Essa tentativa de (re)encontrar a ação/o ato como eixo da narrativa aparece nessa linhagem de filme associada diretamente a um universo de fabulação – geralmente filmado/encenado com o naturalismo dos filmes épicos históricos que marcaram uma certa Hollywood em crise aberta no final dos anos 50. Esse naturalismo tende a eleger como seus protagonistas, figuras associadas à infância/juventude (Harry Poter está aí na cabeça da lista) ou a ingenuidade como forma de desenhar a ação (e aqui se entenda como ação física) como gesto de coragem e bravura inconseqüente e, como nos lembra o bordão do homem-aranha, um "dever" do qual não se pode fugir.

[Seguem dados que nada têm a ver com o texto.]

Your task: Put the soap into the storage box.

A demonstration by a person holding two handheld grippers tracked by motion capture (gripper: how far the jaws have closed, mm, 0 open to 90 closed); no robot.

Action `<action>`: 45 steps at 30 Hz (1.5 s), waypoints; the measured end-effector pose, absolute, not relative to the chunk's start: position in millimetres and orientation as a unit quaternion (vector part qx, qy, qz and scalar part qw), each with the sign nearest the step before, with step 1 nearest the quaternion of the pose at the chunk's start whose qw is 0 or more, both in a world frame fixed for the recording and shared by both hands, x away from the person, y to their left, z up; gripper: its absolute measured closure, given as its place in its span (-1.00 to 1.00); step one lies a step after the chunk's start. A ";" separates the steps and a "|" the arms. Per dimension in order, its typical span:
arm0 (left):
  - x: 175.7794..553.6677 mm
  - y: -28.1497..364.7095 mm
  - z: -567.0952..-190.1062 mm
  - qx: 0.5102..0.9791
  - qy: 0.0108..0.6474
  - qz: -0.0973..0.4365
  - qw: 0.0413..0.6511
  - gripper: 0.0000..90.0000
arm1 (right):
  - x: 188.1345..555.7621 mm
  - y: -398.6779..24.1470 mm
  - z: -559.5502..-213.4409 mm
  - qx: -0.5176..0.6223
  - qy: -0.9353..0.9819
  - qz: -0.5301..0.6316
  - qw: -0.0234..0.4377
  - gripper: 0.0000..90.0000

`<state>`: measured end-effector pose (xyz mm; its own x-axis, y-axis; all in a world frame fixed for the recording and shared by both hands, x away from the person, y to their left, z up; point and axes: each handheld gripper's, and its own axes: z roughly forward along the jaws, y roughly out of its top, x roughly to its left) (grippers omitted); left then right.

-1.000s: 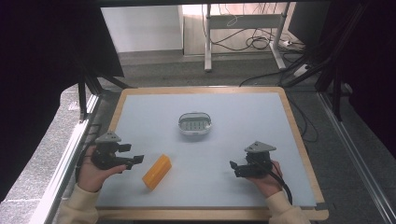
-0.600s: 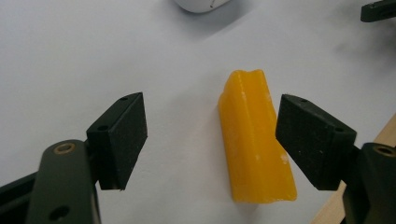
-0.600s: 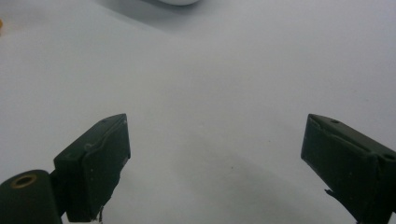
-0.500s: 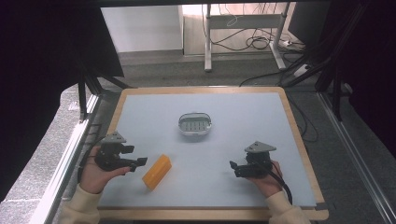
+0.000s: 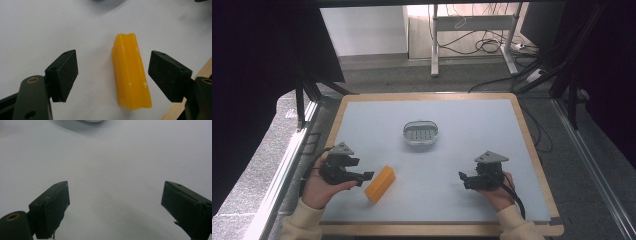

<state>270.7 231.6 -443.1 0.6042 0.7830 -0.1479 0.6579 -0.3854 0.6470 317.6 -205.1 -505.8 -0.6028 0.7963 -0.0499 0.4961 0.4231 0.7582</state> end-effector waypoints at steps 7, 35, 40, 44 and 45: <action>271.6 224.5 -446.5 0.833 0.435 0.086 0.331 -0.47 | 318.5 -206.8 -506.1 0.403 0.815 0.361 0.209 -0.82; 278.2 189.7 -468.1 0.860 0.427 0.081 0.267 -0.46 | 319.0 -206.4 -507.7 0.405 0.816 0.352 0.217 -0.82; 280.5 182.2 -471.7 0.864 0.426 0.081 0.256 -0.45 | 319.4 -205.8 -508.7 0.404 0.818 0.349 0.214 -0.83; 282.6 177.2 -474.7 0.868 0.424 0.084 0.243 -0.44 | 319.3 -205.3 -508.5 0.404 0.818 0.349 0.215 -0.83; 282.9 176.2 -475.5 0.870 0.423 0.085 0.239 -0.42 | 319.2 -205.3 -508.4 0.404 0.818 0.349 0.215 -0.83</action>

Esse belicismo, associado a um arsenal de figuras fabulares/irreais, desenham esses filmes como obras de mitologia atemporal e não-localizada, fazendo de sua moral uma moral universalizada e absoluta em que o discurso direto dos contos de fada se mescla à narrativa da guerra, do surgimento de líderes para a vitória. Uma suposta coragem/nobreza para se tomar a liderança é, então, associada na narrativa de Nárnia a um sentido de humanidade ("os filhos de Adão") que surge no território encantado como sinal carismático para a ordenação de uma horda multi-racial e dividida. Não é difícil ver na imagem dos irmãos branquelos e singelos o lugar do reinado dos EUA (a jovem potência dos anos 40) e de sua "chegada" à 2ª Guerra (o texto original é assumidamente uma ode simbolista a vitória do bem ocidental contra a liderança nazista), com o Rei Leão da vez representando um Churchill/Inglaterra que se retira para o reinado yankee.

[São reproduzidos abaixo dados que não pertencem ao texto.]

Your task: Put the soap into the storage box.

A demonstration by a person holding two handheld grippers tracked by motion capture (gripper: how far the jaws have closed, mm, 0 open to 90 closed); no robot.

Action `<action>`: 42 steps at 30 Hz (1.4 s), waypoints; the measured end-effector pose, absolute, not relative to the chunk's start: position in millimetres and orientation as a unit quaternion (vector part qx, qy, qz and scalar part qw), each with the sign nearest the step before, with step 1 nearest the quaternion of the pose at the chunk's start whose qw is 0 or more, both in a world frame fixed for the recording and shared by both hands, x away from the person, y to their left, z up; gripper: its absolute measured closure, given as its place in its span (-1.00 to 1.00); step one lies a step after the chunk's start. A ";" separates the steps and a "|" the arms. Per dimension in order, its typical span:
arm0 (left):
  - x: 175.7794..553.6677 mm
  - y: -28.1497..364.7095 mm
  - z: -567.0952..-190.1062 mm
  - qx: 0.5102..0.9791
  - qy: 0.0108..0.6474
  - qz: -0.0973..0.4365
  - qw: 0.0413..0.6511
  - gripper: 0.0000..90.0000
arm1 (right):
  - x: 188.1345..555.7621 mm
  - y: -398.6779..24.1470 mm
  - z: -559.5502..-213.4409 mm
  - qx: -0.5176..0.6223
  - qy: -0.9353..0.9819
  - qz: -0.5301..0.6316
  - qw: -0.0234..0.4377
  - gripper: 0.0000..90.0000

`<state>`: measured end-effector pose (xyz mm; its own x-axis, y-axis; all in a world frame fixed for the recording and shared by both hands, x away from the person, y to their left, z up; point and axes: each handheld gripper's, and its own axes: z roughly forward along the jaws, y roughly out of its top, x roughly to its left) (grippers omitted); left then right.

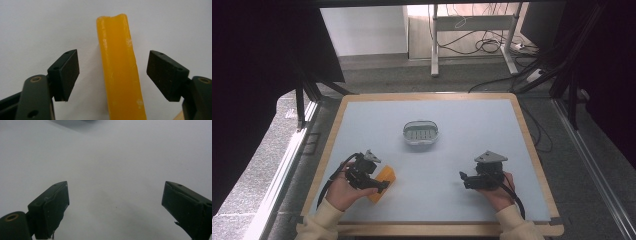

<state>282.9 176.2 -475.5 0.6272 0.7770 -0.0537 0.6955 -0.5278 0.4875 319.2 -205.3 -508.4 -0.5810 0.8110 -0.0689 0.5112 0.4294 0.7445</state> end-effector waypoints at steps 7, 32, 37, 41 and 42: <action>285.0 167.2 -483.6 0.878 0.422 0.097 0.205 -0.31 | 319.3 -204.5 -509.4 0.404 0.819 0.346 0.216 -0.83; 288.5 155.2 -496.4 0.882 0.427 0.090 0.175 0.30 | 320.1 -204.5 -510.5 0.407 0.821 0.336 0.216 -0.82; 288.8 156.7 -496.3 0.881 0.426 0.086 0.186 0.34 | 320.3 -204.6 -510.7 0.406 0.822 0.334 0.216 -0.82; 288.9 157.4 -495.6 0.881 0.424 0.082 0.191 0.36 | 320.4 -204.4 -510.9 0.406 0.823 0.332 0.216 -0.82; 288.7 157.5 -495.2 0.881 0.424 0.082 0.192 0.36 | 320.4 -204.3 -510.9 0.406 0.823 0.332 0.216 -0.82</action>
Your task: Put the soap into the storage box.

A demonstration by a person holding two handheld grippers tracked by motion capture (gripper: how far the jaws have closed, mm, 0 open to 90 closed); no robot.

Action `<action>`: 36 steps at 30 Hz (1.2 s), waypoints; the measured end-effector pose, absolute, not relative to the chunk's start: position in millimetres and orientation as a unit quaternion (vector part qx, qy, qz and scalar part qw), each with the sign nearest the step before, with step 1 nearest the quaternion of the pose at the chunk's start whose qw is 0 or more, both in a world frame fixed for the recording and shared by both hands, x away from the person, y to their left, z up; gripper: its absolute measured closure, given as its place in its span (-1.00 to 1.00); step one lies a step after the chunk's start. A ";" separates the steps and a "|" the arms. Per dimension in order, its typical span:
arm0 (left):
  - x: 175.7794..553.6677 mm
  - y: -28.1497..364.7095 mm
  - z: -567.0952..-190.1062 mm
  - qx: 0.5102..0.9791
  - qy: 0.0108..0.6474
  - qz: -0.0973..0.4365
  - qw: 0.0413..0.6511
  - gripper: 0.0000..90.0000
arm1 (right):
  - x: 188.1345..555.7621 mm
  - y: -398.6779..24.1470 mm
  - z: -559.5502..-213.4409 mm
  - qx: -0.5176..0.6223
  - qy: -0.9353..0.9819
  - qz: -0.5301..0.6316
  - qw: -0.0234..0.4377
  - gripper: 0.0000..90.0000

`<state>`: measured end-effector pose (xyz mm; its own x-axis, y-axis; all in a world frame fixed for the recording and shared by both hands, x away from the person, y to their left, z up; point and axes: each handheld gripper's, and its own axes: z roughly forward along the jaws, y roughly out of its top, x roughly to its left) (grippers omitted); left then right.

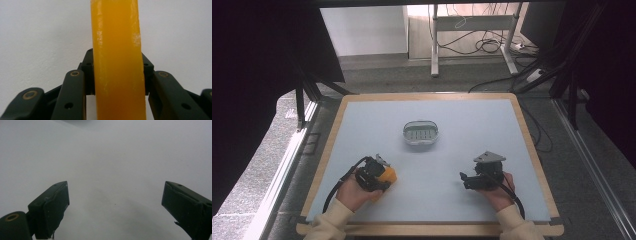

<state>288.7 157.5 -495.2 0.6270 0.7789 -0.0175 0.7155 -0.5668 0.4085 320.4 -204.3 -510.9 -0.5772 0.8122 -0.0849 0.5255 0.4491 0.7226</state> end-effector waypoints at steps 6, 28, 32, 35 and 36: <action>287.2 160.0 -488.9 0.880 0.419 0.077 0.208 0.37 | 320.2 -204.6 -510.3 0.406 0.824 0.332 0.216 -0.82; 283.7 174.3 -470.8 0.878 0.400 0.055 0.258 0.37 | 320.3 -204.8 -510.4 0.405 0.825 0.330 0.216 -0.83; 282.8 174.6 -469.7 0.879 0.397 0.058 0.258 0.37 | 320.4 -204.7 -510.7 0.405 0.825 0.329 0.217 -0.82; 281.9 174.4 -468.2 0.879 0.395 0.059 0.260 0.37 | 320.5 -204.9 -510.8 0.405 0.826 0.328 0.217 -0.82; 281.8 174.7 -467.8 0.879 0.394 0.059 0.261 0.37 | 320.5 -204.9 -510.9 0.405 0.826 0.327 0.217 -0.82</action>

Essa maçaroca de simbolismos e de diretrizes morais encontra em Nárnia, então, um objeto que ao mesmo tempo reage à apatia reflexiva clichê do abismo contemporâneo mas também a reitera ao fazer da ação possível um mero discurso sobre a liderança centralizada e a "bondade" como sentido unilateral personalizado. Um discurso reacionário – para dizer com todas as letras. Não à toa, o filme é um verdadeiro desastre no campo das atuações individuais (os atores/corpos não sabem como agir para além da "imitação" de atos nobres) e um bizarro prodígio de animação 3D com figuras/símbolos como o Leão e os castores tomando a dramaturgia e o filme em suas patas. Se em Shrek Adamson havia realizado uma paródia bem-feitinha sobre os contos de fada Disney, aqui, precisando trabalhar por dentro de um, digamos, "discurso oficial", deixou clara a sua limitação crítica ao conjunto de sacadas amenas de seu monstro verde. As Crônicas de Nárnia são assim mais um típico e atual produto da indústria de aventuras norte-americana, que pode soar tanto como desastre estéril e boçal, como um objeto privilegiado para se destrinchar o estranho limbo em que a ação, o corpo atuando e o gesto positivo foram colocados num certo "cinema contemporâneo" de manual – seja o manual industrial, seja o do "cinema de arte". Alguns querendo domá-lo como gesto de justiça unilateral (alguém pensou em Ken Loach?), outros querendo driblá-lo como arapuca do dirigismo narrativo.